(Saved entries)
== Segment start ==
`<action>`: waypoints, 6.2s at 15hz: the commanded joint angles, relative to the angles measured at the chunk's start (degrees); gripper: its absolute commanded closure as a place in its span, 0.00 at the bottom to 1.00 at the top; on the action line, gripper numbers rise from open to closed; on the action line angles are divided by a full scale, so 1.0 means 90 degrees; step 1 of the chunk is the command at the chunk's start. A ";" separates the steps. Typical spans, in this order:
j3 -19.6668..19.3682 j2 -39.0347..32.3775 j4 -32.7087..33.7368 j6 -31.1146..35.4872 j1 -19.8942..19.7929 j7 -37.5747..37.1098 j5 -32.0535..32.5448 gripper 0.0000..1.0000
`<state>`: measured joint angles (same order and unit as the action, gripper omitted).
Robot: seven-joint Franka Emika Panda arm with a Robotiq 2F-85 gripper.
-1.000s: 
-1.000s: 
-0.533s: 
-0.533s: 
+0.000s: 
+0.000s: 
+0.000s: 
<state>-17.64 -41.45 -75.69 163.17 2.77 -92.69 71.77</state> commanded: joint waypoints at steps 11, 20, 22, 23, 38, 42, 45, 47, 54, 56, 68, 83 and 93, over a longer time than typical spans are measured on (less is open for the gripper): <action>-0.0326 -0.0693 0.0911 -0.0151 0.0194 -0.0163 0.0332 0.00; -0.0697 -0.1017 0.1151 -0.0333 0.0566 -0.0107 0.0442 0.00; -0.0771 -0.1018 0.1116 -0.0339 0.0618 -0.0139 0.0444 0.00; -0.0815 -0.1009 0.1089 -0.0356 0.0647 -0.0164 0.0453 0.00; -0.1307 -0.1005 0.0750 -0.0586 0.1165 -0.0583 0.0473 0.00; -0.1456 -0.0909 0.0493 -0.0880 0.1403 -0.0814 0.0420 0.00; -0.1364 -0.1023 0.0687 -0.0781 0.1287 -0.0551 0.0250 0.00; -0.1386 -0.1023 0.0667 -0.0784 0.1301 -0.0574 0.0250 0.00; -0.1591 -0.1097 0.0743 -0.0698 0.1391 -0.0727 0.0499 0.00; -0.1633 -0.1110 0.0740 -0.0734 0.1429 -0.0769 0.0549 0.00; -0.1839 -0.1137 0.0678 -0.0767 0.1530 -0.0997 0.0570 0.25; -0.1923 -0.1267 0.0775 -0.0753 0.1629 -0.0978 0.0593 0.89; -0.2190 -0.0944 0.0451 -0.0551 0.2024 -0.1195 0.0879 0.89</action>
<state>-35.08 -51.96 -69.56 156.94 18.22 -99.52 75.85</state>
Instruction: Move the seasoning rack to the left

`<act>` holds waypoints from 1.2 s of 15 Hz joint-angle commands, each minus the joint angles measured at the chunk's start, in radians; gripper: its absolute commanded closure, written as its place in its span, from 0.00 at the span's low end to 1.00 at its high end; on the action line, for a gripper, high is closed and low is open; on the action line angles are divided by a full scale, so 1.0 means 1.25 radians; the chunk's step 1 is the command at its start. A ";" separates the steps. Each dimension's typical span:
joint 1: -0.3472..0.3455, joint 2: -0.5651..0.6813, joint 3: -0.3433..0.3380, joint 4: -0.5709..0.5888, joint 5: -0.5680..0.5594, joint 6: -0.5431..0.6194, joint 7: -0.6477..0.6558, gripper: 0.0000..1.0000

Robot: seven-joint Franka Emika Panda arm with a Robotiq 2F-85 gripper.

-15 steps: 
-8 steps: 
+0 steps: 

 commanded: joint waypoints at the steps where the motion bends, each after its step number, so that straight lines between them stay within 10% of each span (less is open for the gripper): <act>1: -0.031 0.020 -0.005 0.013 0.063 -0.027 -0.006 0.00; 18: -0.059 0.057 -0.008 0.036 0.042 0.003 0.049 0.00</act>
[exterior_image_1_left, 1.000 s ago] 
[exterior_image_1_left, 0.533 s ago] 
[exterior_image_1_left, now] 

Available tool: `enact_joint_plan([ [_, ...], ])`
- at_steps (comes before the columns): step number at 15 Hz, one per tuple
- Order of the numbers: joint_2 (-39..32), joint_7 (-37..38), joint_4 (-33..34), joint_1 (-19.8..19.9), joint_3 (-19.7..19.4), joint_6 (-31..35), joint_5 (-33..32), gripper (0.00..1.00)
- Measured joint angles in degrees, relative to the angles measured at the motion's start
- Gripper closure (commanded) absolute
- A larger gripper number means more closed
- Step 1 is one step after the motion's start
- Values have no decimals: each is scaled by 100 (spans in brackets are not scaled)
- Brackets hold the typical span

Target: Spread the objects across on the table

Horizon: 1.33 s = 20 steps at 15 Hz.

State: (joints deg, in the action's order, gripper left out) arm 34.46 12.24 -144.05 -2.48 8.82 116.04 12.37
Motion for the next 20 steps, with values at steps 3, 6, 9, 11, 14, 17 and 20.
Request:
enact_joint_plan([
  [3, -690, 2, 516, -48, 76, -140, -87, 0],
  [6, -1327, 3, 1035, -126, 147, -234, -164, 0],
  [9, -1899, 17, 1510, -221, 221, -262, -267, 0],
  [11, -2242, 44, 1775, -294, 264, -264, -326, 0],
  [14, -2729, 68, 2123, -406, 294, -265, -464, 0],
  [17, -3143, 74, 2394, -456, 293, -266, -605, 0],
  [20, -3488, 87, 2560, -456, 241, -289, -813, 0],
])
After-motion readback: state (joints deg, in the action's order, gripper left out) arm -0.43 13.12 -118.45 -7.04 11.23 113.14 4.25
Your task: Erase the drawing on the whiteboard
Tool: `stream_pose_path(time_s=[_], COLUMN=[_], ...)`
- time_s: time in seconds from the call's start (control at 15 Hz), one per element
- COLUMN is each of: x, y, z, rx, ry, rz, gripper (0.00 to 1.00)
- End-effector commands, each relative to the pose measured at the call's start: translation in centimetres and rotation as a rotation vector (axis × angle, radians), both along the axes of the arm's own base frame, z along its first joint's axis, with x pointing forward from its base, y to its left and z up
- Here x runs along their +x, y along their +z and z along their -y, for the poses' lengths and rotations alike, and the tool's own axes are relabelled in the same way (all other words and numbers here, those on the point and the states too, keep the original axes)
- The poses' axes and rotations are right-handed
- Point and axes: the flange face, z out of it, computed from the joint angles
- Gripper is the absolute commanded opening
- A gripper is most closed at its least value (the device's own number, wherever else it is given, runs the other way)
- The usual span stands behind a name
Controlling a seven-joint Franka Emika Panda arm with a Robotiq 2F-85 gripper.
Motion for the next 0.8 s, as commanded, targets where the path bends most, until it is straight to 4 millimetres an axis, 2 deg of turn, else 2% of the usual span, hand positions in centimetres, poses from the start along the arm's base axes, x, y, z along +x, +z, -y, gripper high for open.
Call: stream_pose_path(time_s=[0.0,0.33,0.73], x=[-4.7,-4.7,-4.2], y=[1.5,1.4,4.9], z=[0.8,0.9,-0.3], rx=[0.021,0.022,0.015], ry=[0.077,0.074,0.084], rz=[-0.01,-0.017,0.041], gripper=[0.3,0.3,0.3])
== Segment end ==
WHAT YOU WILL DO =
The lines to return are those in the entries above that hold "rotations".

RESULT =
- Here x runs along their +x, y along their +z and z along their -y, for the poses' lengths and rotations alike, and the tool's own axes are relabelled in the same way (all other words and numbers here, those on the point and the states too, keep the original axes)
- The poses' axes and rotations are right-handed

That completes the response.